┌─ Task inputs

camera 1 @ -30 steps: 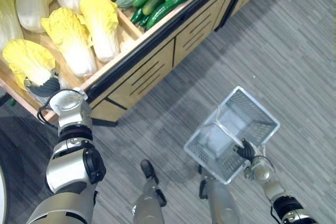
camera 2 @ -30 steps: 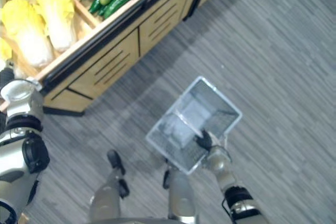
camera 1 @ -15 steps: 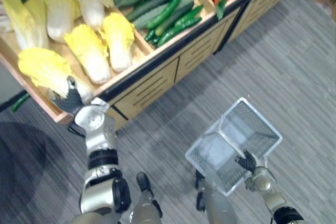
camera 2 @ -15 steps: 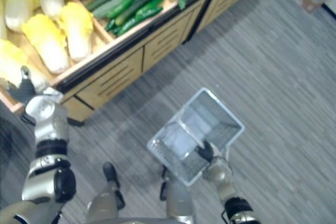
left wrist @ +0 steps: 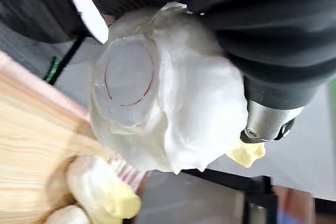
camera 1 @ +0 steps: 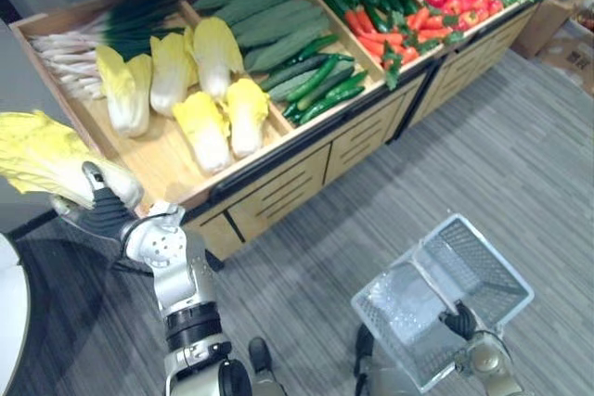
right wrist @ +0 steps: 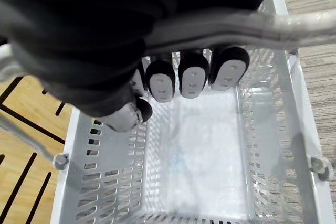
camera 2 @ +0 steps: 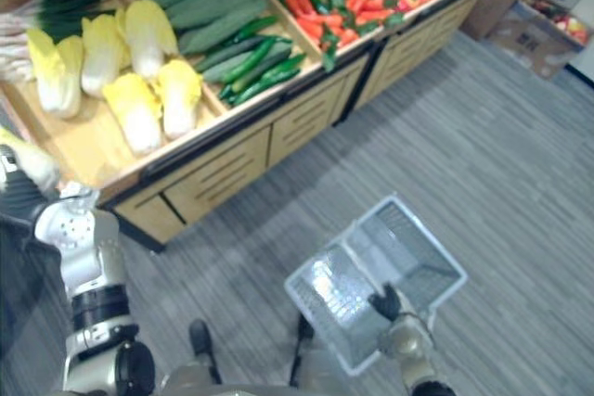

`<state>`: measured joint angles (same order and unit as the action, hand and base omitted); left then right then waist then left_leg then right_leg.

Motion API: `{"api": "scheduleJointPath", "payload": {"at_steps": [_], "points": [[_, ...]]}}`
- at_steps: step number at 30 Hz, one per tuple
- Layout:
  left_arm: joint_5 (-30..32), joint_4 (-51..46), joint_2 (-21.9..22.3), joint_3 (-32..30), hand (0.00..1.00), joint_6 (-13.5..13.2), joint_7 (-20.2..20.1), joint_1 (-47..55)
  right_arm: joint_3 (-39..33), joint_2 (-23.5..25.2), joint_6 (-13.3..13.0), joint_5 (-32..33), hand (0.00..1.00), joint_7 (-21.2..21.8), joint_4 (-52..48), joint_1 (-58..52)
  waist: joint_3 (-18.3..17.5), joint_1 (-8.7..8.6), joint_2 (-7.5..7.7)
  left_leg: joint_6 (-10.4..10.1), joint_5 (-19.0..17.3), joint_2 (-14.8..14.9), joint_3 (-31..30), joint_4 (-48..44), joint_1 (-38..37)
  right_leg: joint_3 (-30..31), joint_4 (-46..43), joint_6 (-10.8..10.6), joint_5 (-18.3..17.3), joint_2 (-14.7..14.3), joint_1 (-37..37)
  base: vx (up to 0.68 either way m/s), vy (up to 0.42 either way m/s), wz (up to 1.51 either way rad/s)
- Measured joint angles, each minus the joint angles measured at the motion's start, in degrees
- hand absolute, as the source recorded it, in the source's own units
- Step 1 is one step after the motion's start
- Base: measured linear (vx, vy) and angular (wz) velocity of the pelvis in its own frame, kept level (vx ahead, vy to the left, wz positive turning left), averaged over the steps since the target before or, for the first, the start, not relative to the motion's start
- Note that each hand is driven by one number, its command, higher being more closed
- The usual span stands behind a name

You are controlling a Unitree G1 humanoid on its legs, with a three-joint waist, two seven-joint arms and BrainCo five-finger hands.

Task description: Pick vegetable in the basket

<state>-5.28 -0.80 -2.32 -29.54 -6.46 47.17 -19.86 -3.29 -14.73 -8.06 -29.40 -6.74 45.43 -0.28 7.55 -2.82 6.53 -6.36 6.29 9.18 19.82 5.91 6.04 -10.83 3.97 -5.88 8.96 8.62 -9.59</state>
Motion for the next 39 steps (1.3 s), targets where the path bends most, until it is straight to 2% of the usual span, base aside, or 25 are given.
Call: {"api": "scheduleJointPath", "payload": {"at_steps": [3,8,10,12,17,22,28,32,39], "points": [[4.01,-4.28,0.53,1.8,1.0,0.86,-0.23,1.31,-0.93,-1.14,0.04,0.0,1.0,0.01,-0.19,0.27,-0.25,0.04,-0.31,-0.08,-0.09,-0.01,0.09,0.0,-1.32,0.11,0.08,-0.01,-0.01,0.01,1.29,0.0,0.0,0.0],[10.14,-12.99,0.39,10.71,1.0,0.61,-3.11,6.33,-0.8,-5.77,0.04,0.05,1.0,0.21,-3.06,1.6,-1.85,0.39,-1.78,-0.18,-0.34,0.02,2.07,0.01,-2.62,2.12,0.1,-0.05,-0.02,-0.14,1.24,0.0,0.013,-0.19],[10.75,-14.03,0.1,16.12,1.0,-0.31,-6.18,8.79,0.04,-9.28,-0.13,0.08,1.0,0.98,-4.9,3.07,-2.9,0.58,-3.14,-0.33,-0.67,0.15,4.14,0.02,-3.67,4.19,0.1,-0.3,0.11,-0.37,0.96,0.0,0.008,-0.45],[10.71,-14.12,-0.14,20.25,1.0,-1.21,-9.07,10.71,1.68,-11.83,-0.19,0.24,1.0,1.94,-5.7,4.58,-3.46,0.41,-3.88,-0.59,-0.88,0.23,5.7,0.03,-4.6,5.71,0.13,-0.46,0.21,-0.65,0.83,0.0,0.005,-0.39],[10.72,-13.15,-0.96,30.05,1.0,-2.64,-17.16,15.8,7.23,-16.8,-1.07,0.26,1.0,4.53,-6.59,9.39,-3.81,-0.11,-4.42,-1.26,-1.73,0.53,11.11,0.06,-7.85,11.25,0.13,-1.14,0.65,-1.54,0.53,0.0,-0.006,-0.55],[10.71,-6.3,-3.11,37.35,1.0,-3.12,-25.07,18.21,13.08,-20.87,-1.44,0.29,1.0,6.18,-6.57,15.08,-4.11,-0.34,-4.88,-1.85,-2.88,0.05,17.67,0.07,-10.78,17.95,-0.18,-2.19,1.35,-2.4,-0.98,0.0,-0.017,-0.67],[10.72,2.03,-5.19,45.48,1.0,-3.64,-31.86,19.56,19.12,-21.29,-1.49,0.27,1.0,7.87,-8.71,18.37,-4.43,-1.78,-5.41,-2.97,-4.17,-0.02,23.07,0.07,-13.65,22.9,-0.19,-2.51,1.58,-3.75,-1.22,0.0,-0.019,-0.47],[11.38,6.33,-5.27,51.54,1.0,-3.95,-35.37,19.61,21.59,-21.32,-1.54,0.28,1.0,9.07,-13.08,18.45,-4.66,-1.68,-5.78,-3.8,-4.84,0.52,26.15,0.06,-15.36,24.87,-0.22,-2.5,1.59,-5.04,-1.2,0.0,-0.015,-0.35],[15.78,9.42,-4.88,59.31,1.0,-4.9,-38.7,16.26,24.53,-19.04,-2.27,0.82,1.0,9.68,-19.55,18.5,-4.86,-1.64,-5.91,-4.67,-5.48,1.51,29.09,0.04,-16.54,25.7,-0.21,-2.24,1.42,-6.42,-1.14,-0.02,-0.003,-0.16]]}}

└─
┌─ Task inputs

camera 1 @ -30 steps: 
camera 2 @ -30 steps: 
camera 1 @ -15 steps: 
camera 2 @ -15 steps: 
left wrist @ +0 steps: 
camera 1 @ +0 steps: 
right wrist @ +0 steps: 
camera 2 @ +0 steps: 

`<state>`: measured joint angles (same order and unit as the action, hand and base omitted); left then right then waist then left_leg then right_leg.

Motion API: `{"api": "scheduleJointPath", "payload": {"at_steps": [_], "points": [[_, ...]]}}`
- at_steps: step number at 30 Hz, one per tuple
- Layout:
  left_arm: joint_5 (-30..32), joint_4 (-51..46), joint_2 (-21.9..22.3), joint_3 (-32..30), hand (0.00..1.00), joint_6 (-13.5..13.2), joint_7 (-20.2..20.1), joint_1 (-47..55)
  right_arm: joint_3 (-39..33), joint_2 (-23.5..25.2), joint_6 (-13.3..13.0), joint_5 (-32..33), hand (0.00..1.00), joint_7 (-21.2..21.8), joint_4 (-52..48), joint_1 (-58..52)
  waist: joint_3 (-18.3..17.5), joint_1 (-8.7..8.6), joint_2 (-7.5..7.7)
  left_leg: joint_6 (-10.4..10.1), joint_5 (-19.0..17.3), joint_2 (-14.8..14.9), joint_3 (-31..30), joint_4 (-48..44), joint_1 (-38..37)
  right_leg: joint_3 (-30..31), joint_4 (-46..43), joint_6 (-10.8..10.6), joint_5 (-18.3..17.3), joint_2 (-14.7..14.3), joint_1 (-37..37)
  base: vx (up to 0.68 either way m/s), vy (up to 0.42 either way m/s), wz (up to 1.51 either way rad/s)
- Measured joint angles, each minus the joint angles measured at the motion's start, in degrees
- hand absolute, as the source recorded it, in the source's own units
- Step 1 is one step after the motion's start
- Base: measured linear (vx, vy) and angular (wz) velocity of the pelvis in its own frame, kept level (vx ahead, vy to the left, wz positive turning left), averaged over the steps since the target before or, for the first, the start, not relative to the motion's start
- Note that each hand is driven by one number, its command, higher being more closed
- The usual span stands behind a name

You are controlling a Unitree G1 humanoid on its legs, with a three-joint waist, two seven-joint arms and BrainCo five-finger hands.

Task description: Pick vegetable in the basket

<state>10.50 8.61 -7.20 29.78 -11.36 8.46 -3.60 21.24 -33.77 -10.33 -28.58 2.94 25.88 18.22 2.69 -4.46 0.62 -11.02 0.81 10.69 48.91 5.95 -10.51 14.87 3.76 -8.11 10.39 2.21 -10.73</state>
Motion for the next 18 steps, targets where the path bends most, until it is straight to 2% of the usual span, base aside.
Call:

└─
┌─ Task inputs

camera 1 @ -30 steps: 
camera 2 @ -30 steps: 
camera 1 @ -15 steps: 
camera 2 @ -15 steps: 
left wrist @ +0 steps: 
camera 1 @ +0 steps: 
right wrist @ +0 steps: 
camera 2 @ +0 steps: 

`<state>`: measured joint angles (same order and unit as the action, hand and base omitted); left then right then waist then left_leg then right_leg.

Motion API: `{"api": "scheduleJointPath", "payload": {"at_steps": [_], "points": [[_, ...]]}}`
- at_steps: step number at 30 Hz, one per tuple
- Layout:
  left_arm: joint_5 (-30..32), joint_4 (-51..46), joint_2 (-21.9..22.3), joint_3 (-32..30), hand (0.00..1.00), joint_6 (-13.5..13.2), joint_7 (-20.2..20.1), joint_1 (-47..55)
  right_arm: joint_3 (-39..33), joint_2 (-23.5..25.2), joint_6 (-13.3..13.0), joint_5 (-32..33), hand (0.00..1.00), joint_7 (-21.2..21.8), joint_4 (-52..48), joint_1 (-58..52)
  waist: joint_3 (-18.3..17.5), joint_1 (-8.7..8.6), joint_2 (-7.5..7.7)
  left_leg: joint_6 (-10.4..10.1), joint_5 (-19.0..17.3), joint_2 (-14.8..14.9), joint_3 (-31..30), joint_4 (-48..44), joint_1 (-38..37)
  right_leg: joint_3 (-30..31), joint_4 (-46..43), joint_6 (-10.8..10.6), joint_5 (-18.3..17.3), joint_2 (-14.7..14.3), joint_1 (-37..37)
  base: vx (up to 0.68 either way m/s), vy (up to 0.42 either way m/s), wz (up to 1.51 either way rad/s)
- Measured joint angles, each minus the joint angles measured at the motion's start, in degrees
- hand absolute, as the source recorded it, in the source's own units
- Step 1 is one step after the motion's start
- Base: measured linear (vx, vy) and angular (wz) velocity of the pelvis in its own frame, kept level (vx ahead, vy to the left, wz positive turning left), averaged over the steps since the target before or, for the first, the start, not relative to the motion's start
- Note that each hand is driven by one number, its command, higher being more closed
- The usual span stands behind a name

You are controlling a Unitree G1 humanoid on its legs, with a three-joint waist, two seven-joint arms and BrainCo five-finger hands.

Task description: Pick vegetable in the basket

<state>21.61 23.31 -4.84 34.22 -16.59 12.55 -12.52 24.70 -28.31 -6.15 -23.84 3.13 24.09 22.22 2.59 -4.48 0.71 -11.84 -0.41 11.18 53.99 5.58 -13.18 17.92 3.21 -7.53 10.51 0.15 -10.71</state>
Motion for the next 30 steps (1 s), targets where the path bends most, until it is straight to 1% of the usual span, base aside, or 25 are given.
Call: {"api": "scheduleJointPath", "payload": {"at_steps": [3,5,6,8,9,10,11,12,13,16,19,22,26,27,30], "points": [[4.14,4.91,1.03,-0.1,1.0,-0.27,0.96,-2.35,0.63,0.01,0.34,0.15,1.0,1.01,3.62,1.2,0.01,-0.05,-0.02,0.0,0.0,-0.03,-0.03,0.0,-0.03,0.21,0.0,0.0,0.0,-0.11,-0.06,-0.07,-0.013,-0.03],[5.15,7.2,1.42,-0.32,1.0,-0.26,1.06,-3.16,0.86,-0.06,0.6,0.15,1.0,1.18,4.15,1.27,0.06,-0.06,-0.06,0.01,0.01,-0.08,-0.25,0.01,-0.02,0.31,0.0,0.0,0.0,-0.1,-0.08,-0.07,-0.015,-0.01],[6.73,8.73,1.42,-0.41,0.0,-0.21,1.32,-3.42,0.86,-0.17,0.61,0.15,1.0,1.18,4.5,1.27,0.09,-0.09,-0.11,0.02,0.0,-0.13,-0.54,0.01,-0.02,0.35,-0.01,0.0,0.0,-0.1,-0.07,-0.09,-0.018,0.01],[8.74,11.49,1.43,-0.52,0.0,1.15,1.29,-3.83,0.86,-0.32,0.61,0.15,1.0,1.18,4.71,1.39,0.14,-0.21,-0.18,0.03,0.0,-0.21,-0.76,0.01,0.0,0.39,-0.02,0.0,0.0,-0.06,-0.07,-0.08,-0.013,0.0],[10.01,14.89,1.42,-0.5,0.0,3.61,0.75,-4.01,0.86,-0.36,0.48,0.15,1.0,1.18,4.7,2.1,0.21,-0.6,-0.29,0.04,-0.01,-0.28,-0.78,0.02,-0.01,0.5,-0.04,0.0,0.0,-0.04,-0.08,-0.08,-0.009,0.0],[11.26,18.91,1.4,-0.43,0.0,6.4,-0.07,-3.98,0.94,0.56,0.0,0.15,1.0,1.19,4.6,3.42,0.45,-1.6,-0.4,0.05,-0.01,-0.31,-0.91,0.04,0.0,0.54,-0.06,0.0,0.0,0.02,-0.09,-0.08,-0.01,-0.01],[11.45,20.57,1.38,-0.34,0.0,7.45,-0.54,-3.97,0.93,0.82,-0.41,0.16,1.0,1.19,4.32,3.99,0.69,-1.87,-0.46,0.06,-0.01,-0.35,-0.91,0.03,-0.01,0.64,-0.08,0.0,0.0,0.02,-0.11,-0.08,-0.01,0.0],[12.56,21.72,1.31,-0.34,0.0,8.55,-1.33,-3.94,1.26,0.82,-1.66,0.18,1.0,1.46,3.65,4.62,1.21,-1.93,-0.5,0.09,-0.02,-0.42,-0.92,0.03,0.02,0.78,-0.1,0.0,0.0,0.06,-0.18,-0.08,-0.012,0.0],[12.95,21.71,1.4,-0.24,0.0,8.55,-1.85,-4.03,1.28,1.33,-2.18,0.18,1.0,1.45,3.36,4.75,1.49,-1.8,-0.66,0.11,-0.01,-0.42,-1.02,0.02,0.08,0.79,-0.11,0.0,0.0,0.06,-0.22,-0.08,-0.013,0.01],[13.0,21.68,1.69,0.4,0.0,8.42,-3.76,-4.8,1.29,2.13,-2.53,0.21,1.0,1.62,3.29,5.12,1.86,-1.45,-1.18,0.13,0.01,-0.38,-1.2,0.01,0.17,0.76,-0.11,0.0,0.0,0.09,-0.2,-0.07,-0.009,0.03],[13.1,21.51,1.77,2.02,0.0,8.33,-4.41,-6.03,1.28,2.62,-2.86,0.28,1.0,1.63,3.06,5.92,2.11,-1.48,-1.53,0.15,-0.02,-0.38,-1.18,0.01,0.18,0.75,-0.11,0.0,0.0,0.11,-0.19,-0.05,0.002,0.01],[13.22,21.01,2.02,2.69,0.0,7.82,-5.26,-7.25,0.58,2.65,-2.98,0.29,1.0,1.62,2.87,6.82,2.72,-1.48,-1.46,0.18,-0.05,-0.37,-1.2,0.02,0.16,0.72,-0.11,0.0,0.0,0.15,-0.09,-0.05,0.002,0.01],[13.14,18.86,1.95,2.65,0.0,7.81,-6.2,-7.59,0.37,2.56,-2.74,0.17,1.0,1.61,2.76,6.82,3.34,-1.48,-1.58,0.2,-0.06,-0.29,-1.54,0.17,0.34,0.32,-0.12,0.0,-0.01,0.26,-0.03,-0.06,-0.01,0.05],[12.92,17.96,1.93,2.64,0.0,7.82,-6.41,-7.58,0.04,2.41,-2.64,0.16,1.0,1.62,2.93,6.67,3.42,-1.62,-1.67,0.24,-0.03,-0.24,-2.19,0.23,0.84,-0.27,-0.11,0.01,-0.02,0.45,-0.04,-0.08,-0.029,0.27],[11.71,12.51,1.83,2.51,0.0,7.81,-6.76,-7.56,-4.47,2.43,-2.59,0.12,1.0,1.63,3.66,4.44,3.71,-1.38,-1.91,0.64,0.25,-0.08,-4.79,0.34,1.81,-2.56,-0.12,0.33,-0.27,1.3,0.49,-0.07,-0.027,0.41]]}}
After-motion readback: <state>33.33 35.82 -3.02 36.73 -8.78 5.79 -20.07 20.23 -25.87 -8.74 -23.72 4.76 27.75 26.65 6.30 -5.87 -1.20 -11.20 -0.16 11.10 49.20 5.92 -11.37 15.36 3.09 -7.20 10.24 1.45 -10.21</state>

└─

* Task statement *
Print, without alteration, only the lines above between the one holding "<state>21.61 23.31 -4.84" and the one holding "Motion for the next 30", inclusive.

* Output *
<state>21.61 23.31 -4.84 34.22 -16.59 12.55 -12.52 24.70 -28.31 -6.15 -23.84 3.13 24.09 22.22 2.59 -4.48 0.71 -11.84 -0.41 11.18 53.99 5.58 -13.18 17.92 3.21 -7.53 10.51 0.15 -10.71</state>
Motion for the next 30 steps (1 s), targets where the path bends most, until it is straight to 1% of the usual span, base aside, or 25 are given.

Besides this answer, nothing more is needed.